ISCAP Proceedings: Abstract Presentation
Remote Protocol Analysis with a Logic Analyzer
Michael Ham
Dakota State University
Shawn Zwach
Dakota State University
Kyle Cronin
Dakota State University
Abstract
Protocol analysis is a critical skill for cybersecurity engineers. As society’s dependency on interconnected wireless devices increases, so does the threat landscape to the security of supporting communication protocols. The importance of this skillset is underlined by prestigious academic designation standards, such as those from The National Security Agency’s Center of Academic Excellence (NSA-CAE). The NSA-CAE designation specifically highlights knowledge units regarding networking and communication protocols. Learning to analyze non-routable communication protocols (e.g., Infrared, Zigbee, or Bluetooth), especially those used in Internet of Things (IoT) applications, is helpful for those engaged in threat hunting and intelligence gathering. These findings can ultimately lead to appropriate vulnerability disclosure and a strengthened security posture of such devices.
Physical access to these devices in an on-campus environment allows students to interact with and capture communications in a lab setting. Experiential labs help students attain applied skillsets that translate directly into professional working skills and experiences. However, remote learners are disadvantaged when studying the same content, as they need physical access to target devices. As a result, they cannot capture signals that do not transmit over other routable carriers in real time for protocol analysis, a critical component to furthering one’s understanding of the area.
Cost and regulations hinder some solutions to the issue of remote learners needing direct access to transmitting devices. Requiring students to purchase certain hardware to study can be cost-prohibitive and challenging due to supply issues. Depending on the learner’s physical location, import/export controls may prevent them from attaining certain hardware. Simply having the target devices transmit at a higher output is also not feasible due to geographic and regulatory limitations. Lastly, encapsulating communication over standard routable carriers (e.g., TCP/IP) to remote learners does not reliably depict the actual timing of a signal, a critical component to accurate analysis. An internet-accessible lab platform connected to the target devices is necessary to give online learners similar learning opportunities.

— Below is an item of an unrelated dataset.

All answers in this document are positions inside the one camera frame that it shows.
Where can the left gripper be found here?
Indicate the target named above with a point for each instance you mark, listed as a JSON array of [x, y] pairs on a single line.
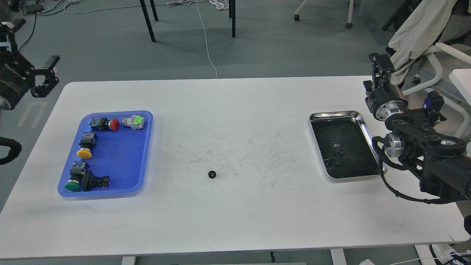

A logic analyzer is a hardware device capable of helping engineers debug, analyze, and take digital measurements. By utilizing multiple hardware channels, a logic analyzer can connect to various circuit components and graphically show input and output to the device. With appropriate connections, a logic analyzer can show wireless communication waveforms in real-time; this allows cybersecurity engineers and students to study the underlying communication protocols.
The researchers propose an online platform to enable online learners to remotely interact with a logic analyzer connected to a target device and perform basic control via a web platform (i.e., triggering the device to send, configuring basic input, etc.). As a proof-of-concept, researchers configured an infrared transmitter capable of sending encoded messages. By remotely connecting to a logic analyzer session, remote students can view the IR communication protocols to study in the context of threat hunting and vulnerability analysis. This approach lessens the barriers to entry for online students while simultaneously giving them a more realistic, applied learning environment. Researchers hypothesize that such a platform will increase learners’ progress toward defined learning outcomes.